EXERCISE OBJECTIVE -
Your reply must consist of the data below, reproduced character for character.

====== GIVEN MATERIAL

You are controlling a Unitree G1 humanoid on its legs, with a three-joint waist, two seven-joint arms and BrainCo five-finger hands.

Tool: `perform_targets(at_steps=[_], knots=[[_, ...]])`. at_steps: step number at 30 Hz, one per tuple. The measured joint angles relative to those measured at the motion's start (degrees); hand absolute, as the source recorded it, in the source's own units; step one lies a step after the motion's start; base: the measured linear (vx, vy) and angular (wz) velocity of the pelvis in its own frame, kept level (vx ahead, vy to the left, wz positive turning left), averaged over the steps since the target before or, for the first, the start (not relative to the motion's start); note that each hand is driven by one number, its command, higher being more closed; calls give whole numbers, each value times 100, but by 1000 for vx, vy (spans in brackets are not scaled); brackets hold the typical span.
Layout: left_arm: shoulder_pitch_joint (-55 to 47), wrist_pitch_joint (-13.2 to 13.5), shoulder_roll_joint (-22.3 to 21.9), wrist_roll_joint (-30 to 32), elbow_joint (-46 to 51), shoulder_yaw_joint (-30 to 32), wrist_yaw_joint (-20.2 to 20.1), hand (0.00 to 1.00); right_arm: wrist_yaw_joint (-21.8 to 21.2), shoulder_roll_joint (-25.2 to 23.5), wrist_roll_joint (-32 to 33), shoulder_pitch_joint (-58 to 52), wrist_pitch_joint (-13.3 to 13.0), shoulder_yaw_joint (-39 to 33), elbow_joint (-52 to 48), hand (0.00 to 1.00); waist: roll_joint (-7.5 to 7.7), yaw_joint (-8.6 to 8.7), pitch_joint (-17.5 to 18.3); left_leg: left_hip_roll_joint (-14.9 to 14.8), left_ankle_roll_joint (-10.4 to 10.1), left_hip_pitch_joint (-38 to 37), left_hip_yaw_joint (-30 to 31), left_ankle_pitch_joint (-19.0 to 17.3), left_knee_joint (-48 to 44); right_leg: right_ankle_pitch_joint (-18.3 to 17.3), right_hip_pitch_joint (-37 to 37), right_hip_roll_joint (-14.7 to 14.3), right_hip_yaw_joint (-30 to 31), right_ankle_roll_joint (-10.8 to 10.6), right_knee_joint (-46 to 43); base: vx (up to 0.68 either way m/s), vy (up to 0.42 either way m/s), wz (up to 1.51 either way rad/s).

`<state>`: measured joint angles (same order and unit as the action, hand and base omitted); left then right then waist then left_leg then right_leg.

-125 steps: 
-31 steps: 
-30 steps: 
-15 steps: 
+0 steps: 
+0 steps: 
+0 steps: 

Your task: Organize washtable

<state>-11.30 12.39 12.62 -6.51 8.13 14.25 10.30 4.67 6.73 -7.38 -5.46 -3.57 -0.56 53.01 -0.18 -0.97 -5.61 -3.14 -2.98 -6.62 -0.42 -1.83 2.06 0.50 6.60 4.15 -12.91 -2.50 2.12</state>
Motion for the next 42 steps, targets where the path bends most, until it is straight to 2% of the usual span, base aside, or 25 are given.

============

SOLUTION -
You are controlling a Unitree G1 humanoid on its legs, with a three-joint waist, two seven-joint arms and BrainCo five-finger hands.

Tool: `perform_targets(at_steps=[_], knots=[[_, ...]])`. at_steps: step number at 30 Hz, one per tuple. The measured joint angles relative to those measured at the motion's start (degrees); hand absolute, as the source recorded it, in the source's own units; step one lies a step after the motion's start; base: the measured linear (vx, vy) and angular (wz) velocity of the pelvis in its own frame, kept level (vx ahead, vy to the left, wz positive turning left), averaged over the steps since the target before or, for the first, the start (not relative to the motion's start); note that each hand is driven by one number, its command, higher being more closed; calls give whole numbers, each value times 100, but by 1000 for vx, vy (spans in brackets are not scaled); brackets hold the typical span.
Layout: left_arm: shoulder_pitch_joint (-55 to 47), wrist_pitch_joint (-13.2 to 13.5), shoulder_roll_joint (-22.3 to 21.9), wrist_roll_joint (-30 to 32), elbow_joint (-46 to 51), shoulder_yaw_joint (-30 to 32), wrist_yaw_joint (-20.2 to 20.1), hand (0.00 to 1.00); right_arm: wrist_yaw_joint (-21.8 to 21.2), shoulder_roll_joint (-25.2 to 23.5), wrist_roll_joint (-32 to 33), shoulder_pitch_joint (-58 to 52), wrist_pitch_joint (-13.3 to 13.0), shoulder_yaw_joint (-39 to 33), elbow_joint (-52 to 48), hand (0.00 to 1.00); waist: roll_joint (-7.5 to 7.7), yaw_joint (-8.6 to 8.7), pitch_joint (-17.5 to 18.3); left_leg: left_hip_roll_joint (-14.9 to 14.8), left_ankle_roll_joint (-10.4 to 10.1), left_hip_pitch_joint (-38 to 37), left_hip_yaw_joint (-30 to 31), left_ankle_pitch_joint (-19.0 to 17.3), left_knee_joint (-48 to 44); right_leg: right_ankle_pitch_joint (-18.3 to 17.3), right_hip_pitch_joint (-37 to 37), right_hip_roll_joint (-14.7 to 14.3), right_hip_yaw_joint (-30 to 31), right_ankle_roll_joint (-10.8 to 10.6), right_knee_joint (-46 to 43); base: vx (up to 0.68 either way m/s), vy (up to 0.42 either way m/s), wz (up to 1.51 either way rad/s).

`<state>`: measured joint angles (same order and unit as the action, hand and base omitted); left then right then waist then left_leg then right_leg.

-125 steps: 
-31 steps: 
-30 steps: 
-15 steps: 
+0 steps: 
+0 steps: 
+0 steps: 

Your task: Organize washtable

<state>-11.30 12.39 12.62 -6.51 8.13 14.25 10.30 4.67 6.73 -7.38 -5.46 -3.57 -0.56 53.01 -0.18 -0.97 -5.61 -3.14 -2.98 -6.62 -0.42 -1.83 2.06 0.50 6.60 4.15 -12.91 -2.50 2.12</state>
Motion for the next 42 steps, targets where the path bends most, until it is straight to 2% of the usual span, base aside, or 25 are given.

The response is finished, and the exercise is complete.